*Input data*

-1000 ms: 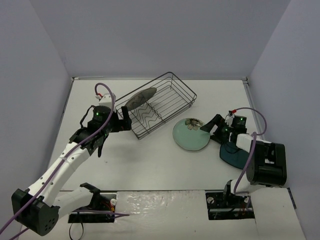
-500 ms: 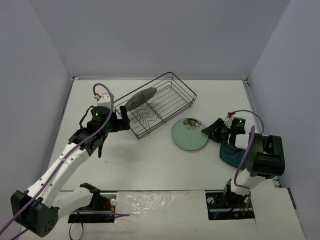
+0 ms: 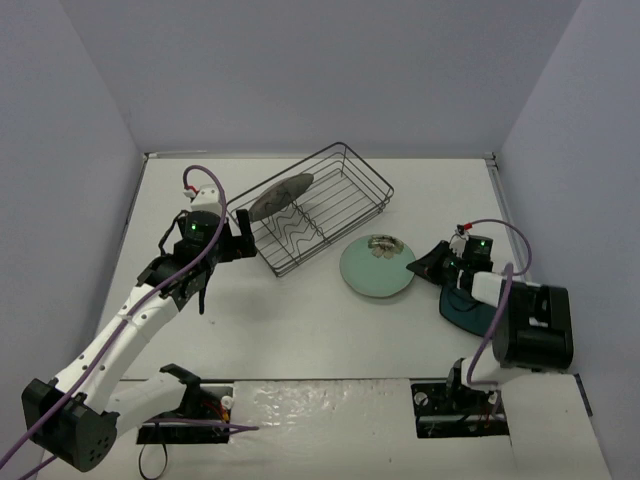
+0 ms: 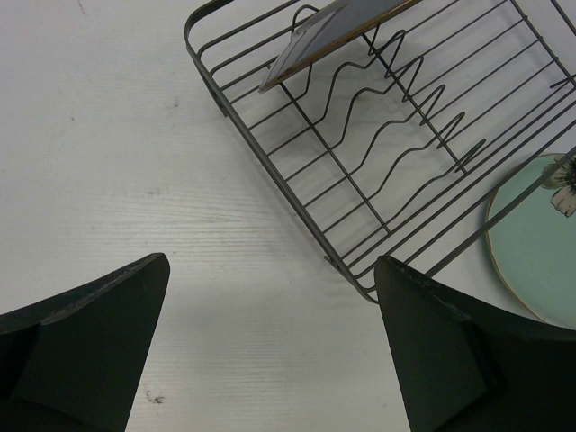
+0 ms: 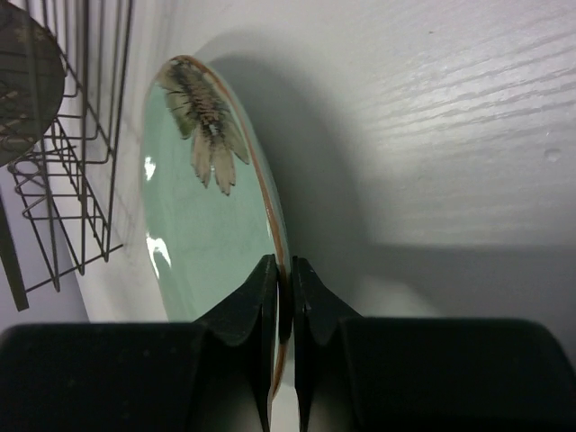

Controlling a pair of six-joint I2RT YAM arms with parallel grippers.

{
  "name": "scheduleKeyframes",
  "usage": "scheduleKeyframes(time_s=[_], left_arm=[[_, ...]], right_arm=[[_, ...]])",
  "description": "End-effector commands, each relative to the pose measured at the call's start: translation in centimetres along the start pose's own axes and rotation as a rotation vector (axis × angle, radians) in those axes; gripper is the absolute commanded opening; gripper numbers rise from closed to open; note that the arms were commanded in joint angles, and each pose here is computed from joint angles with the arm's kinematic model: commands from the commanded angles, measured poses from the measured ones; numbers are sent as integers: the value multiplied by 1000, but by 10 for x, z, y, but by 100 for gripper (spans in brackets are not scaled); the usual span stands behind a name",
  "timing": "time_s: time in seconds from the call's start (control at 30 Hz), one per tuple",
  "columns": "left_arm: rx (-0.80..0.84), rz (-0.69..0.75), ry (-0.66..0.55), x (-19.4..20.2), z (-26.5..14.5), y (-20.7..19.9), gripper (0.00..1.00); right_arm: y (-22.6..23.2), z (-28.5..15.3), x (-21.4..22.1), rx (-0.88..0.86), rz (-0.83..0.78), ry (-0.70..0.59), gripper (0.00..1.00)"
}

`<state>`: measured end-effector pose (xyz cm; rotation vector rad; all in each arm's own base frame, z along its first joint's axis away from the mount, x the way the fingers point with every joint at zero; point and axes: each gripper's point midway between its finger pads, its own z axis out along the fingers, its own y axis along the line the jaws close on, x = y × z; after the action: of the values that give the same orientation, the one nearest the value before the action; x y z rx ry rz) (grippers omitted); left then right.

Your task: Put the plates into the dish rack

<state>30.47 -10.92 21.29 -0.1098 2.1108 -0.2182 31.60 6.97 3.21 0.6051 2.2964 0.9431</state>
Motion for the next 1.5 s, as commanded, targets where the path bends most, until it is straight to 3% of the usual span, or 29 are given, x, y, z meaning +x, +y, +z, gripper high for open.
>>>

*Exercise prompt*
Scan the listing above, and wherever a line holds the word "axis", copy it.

*Final answer*
  "description": "End-effector commands, each relative to the pose measured at the call's start: translation in centimetres along the start pose's own axes and rotation as a rotation vector (axis × angle, radians) in those axes; gripper is the absolute commanded opening; gripper numbers rise from closed to open; note that the arms were commanded in joint angles, and each pose here is computed from joint angles with the arm's kinematic model: commands from the commanded angles, measured poses from the measured ones; numbers are sent as integers: the value multiplied by 1000, but by 10 for x, z, y, but by 100 for gripper (spans in brackets are not scaled); the usual span stands behind a name",
`<state>`: measured end-effector pose (xyz cm; rotation vector rad; all in each arm's own base frame, z along its first joint's axis away from the mount, x the way the fingers point with every joint at zero; point and axes: each gripper's point midway between its finger pads, its own z axis out along the fingers, its own y axis along the line the jaws close on, x = y × z; after the action: of the values that give the same orientation, the one nearest the value before the action; x y z rx ry rz) (grippers omitted); left then right.

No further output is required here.